Uma das formas de alimentar o sentimento de esperança é a construção de expressões conhecidas como “palavras de ordem”. Na Idade Média, por exemplo, uma pequena frase foi o estopim da mais demorada e sangrenta campanha de guerra que se conhece. “Deus o quer”, bradou emocionado o Papa Urbano II, diante de uma multidão ensandecida pelo ódio aos muçulmanos que ocupavam a Terra Santa.  “Deus o quer”, gritava Pedro, o Eremita, circulando entre os revoltados aldeões. Em poucos segundos, todos gritavam “Deus o quer!” e ali mesmo se engajavam na luta armada, originando as Cruzadas, que ensanguentaram a Europa.

Mas, para haver luta, precisa-se de inimigo. E então, o líder populista usa o expediente do maniqueísmo. Principia por identificar os responsáveis, segundo ele, pela crise atual. Normalmente, esses responsáveis são os opositores políticos. A seguir, trata de demonizá-los, segundo a lógica maniqueísta de “luz e trevas”.  Assim, brota o mais deletério elemento da manipulação populista: o ódio.

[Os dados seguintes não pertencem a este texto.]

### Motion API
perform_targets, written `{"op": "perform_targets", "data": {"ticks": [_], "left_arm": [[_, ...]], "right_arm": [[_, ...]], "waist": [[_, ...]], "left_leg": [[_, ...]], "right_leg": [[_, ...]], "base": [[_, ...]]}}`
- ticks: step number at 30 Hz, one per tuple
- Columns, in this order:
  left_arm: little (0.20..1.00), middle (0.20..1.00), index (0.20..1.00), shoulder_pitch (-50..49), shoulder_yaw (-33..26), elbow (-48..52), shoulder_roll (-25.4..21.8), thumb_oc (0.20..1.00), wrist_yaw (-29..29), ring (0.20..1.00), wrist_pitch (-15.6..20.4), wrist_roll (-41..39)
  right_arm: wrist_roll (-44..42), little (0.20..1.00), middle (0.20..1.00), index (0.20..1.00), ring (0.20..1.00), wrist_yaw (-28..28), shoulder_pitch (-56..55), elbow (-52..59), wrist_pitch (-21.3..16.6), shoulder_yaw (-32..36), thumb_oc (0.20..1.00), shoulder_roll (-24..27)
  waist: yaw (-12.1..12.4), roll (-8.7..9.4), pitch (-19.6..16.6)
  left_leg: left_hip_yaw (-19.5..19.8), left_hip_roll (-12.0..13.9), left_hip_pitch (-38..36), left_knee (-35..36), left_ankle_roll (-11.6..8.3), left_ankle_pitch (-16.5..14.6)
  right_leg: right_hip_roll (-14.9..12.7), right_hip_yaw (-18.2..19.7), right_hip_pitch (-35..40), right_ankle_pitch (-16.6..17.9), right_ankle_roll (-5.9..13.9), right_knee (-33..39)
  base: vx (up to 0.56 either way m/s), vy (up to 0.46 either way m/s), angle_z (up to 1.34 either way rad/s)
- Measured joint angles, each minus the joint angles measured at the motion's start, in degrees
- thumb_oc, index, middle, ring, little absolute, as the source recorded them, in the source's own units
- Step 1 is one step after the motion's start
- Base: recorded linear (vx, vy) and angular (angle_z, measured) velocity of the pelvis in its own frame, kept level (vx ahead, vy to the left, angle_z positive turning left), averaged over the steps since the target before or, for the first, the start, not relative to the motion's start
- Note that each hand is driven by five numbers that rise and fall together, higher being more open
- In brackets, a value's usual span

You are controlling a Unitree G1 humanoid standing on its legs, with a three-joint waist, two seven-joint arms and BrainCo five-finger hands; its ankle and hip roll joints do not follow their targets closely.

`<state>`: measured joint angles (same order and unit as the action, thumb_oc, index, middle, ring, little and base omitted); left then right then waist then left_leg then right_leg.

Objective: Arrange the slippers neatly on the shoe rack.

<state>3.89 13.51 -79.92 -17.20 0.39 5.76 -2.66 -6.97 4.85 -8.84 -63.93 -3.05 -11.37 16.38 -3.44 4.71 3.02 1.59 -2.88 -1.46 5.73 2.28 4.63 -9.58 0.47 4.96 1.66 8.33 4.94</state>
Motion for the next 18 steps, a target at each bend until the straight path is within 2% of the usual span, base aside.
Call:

O ódio é uma mistura irracional de todos os sentimentos de medo, que se personifica no opositor. O “outro” é o causador das desventuras individuais transportadas ao coletivo. Tem que ser rejeitado, desprezado, desqualificado e, em última instância, destruído. Essa é a lógica implícita do discurso populista, ainda que o autor da fala não o admita. A dissimulação também faz parte do jogo.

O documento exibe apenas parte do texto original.